Differences in MS symptoms?

Ive never researched MS until now as I preferred to be in denial about how bad it could end up. Now reading some of your posts on here - am I right to think the symptoms can vary quite a lot? Some people seem to have it incredibly bad… but this doesnt seem connected to the amount of time/progression that a person has it? So my question is does it get this bad for everyone??

Also what are the facts about this possibly being heredatory/skipping a generation?

Hi Mexi,

It’s an incredibly varied disease, and no, it’s not necessarily time-related. It’s a progressive illness (confusingly, even the relapsing remitting variety is progressive), which, in general, means people will get worse the longer they’ve had it. But rate and extent of the deterioration is hugely variable. There’s nothing about it that’s the same for everyone - except, perhaps, the uncertainty of not knowing how bad it might get, or how soon. We all have to live with that.

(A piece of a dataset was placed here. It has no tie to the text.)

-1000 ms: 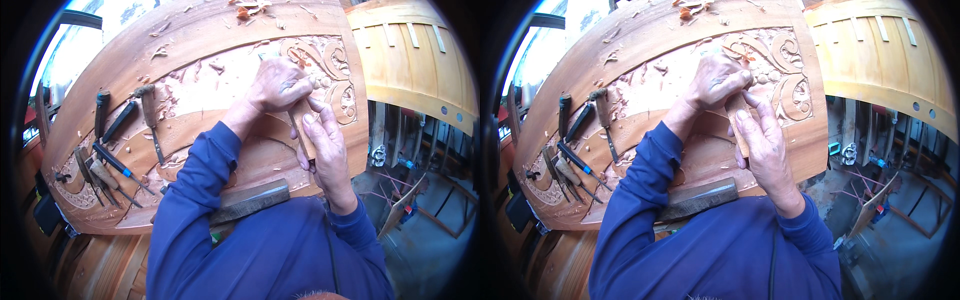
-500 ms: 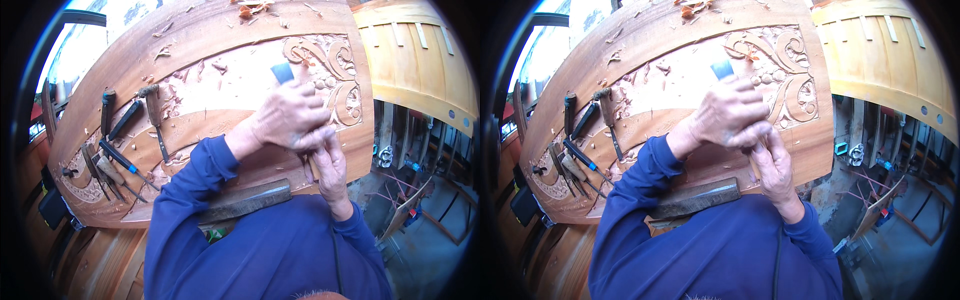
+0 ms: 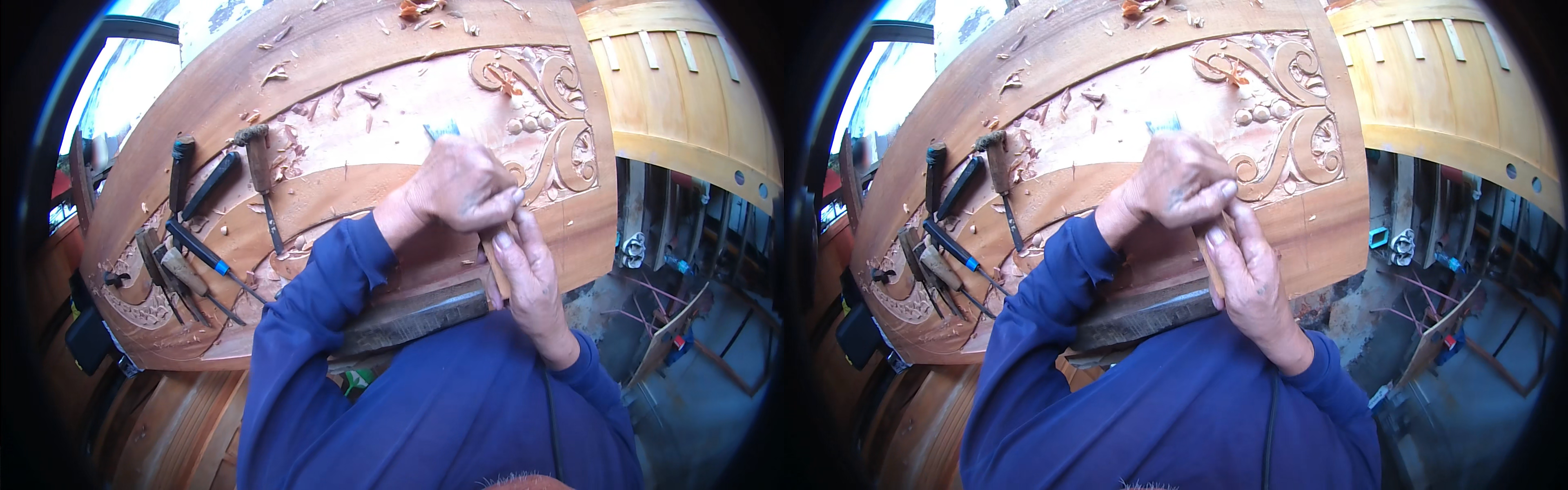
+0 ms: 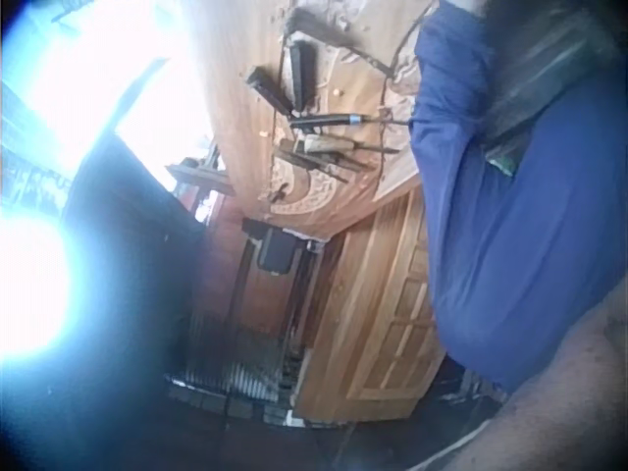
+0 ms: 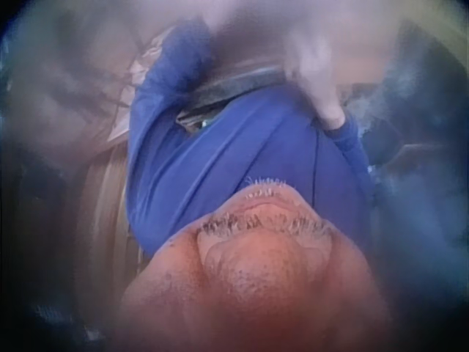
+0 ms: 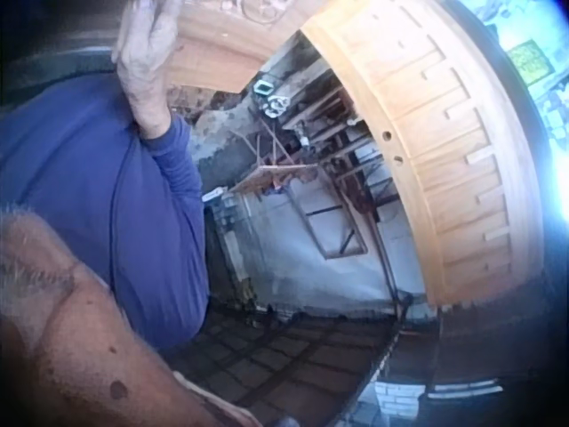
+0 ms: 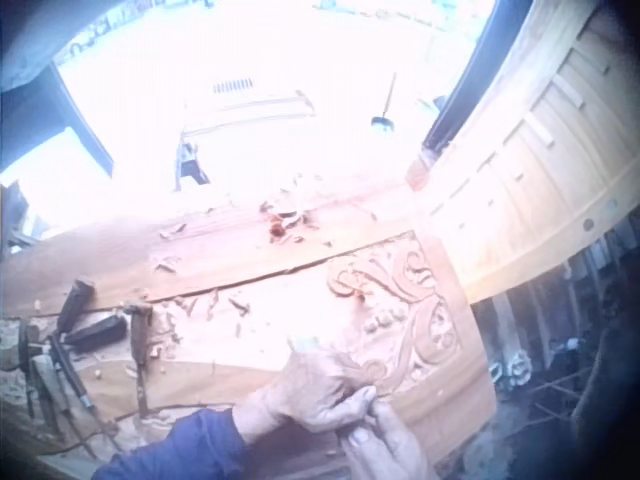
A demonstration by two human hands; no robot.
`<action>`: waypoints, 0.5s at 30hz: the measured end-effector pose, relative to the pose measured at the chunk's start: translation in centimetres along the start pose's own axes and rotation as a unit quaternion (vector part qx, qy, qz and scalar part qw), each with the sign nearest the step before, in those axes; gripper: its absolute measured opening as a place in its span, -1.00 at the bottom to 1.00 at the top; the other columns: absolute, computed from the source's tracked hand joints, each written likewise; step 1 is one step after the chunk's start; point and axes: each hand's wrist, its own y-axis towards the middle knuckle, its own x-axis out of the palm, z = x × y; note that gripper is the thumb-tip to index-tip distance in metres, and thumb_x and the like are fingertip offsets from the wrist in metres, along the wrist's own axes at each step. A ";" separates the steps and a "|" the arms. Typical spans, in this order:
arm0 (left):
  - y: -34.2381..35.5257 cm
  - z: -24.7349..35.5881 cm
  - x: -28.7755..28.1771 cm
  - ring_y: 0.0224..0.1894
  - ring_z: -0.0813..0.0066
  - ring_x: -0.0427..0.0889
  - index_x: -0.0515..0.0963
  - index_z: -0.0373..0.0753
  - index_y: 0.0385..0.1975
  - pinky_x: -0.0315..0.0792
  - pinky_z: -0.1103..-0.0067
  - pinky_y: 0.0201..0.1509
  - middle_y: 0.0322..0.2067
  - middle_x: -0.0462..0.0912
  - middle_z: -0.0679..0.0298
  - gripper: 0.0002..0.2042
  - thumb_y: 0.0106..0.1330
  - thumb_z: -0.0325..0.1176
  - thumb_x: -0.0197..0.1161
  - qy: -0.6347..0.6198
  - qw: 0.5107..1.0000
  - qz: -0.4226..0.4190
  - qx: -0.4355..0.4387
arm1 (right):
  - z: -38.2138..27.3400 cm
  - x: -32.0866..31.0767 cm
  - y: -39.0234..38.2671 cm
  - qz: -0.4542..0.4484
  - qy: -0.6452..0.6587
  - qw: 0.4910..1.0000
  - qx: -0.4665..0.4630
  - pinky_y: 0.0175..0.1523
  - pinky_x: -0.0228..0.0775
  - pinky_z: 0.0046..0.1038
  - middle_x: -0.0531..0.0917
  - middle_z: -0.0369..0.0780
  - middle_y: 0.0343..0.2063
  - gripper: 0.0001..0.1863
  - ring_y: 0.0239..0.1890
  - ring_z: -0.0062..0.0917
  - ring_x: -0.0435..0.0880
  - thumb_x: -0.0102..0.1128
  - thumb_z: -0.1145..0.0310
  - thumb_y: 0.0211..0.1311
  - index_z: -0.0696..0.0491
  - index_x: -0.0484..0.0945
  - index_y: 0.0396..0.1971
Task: The person carves decorative floral patterns into a large wooden panel using a chisel, periodically wiping away wood shavings by hand.
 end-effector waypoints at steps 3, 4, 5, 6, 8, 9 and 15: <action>0.6 -0.8 -0.2 -0.69 0.08 0.52 0.53 -0.11 -0.77 0.38 0.28 -0.57 -0.77 0.48 0.12 -0.62 0.27 -0.10 0.12 0.006 1.000 0.014 -0.022 | -0.3 -0.2 0.7 0.006 0.006 1.000 0.015 -0.60 0.23 -0.64 0.58 -0.26 -0.38 -0.51 -0.69 -0.75 0.41 -0.06 0.30 0.61 0.11 0.23 0.43; 0.6 -0.9 -0.2 -0.69 0.08 0.52 0.53 -0.11 -0.77 0.38 0.28 -0.57 -0.77 0.48 0.12 -0.62 0.27 -0.10 0.12 0.007 1.000 0.015 -0.021 | -0.4 -0.3 0.7 0.003 -0.002 1.000 0.019 -0.60 0.25 -0.64 0.62 -0.20 -0.29 -0.51 -0.69 -0.72 0.42 -0.10 0.30 0.62 0.12 0.21 0.44; 0.7 -1.0 -0.2 -0.69 0.09 0.52 0.52 -0.12 -0.79 0.37 0.29 -0.58 -0.78 0.47 0.12 -0.60 0.28 -0.09 0.11 0.007 1.000 0.024 -0.015 | -0.4 -0.1 0.7 0.008 0.009 1.000 0.011 -0.60 0.25 -0.65 0.62 -0.21 -0.32 -0.50 -0.71 -0.72 0.41 -0.07 0.28 0.61 0.12 0.23 0.42; 0.5 -0.9 0.0 -0.70 0.09 0.52 0.50 -0.12 -0.80 0.36 0.29 -0.59 -0.78 0.47 0.12 -0.59 0.28 -0.08 0.10 0.005 0.999 0.032 -0.011 | -0.3 0.1 0.8 0.008 0.008 1.000 0.014 -0.60 0.25 -0.65 0.62 -0.21 -0.32 -0.50 -0.71 -0.72 0.41 -0.07 0.28 0.61 0.12 0.23 0.42; 1.0 -2.7 -0.3 -0.74 0.16 0.49 0.52 -0.12 -0.80 0.33 0.32 -0.63 -0.81 0.45 0.16 -0.55 0.31 -0.05 0.09 0.041 0.999 0.009 -0.021 | -0.6 0.3 2.0 0.004 -0.046 0.999 -0.021 -0.60 0.25 -0.65 0.63 -0.21 -0.36 -0.50 -0.71 -0.72 0.40 -0.05 0.27 0.60 0.12 0.24 0.41; 1.9 -3.3 -0.7 -0.77 0.22 0.46 0.54 -0.12 -0.81 0.30 0.35 -0.66 -0.83 0.44 0.18 -0.54 0.32 -0.04 0.09 0.025 0.999 0.042 -0.015 | -1.1 0.5 3.3 0.008 -0.014 0.999 -0.028 -0.61 0.24 -0.65 0.63 -0.22 -0.39 -0.51 -0.72 -0.72 0.40 -0.04 0.26 0.59 0.13 0.26 0.38; 0.7 -0.8 -0.3 -0.73 0.22 0.54 0.54 -0.12 -0.78 0.38 0.35 -0.62 -0.78 0.51 0.18 -0.63 0.25 -0.12 0.11 0.010 0.999 0.031 -0.032 | -1.4 0.0 0.7 0.001 -0.016 1.000 0.010 -0.63 0.22 -0.67 0.63 -0.21 -0.35 -0.51 -0.71 -0.74 0.40 -0.07 0.28 0.59 0.15 0.25 0.40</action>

It is definitely NOT hereditary, and/or hereditary with skipping generations. Where there’s a grain of truth, though, is that it does tend to cluster slightly in families. This is subtly different from heredity, because although blood relatives of an affected person are slightly more at risk than the general population, there is no “MS gene” that can be passed on. The true causes of MS are not yet understood, but it is accepted it must be due to a complex interplay between genetic and environmental factors. That means people (blood relatives) who share a lot of the same genes might have a stronger predisposition towards MS, but does NOT mean they will all get it. Genes are only part of the story. You might have genes linked with a higher risk of MS, you might not. But there is no one gene or set of genes that can predict who will get it. Even if you have several genes that have been associated with higher risk, it does not mean it is your destiny to get it. Most people with the “risky” genes still won’t.

Hope this helps,


Hi Mexi I’ve just been diagnosed - after a fall I couldn’t walk properly. I’m not on medication at the moment as I’m just waiting to be transferred to neurologist’s NHS practice. I’m a little confused too at symptoms because my ‘dirty’ scan showed 10-15 lesions and I don’t know when I was relapsing or what my relapsing symptoms are. I do not suffer from fatigue. I’m 47 and I feel ok. I go to gym, I snowboard (usually on my bum) , so don’t know when I was relapsing. Like you Mexi I’m reading other experiences and now I’m thinking maybe I should be worried?? But I’m not as I think worse things can happen in life - just got to be positive. It seems each MS sufferer will have different experiences so yours will be different to mine, and others on MS forum. Not sure about hereditary - my brother has had an autoimmune disease, Lupus, since he was 16, now 32 - he’s done all kinds of things (not all good) since diagnoses and he’s still alive and living with Lupus ok.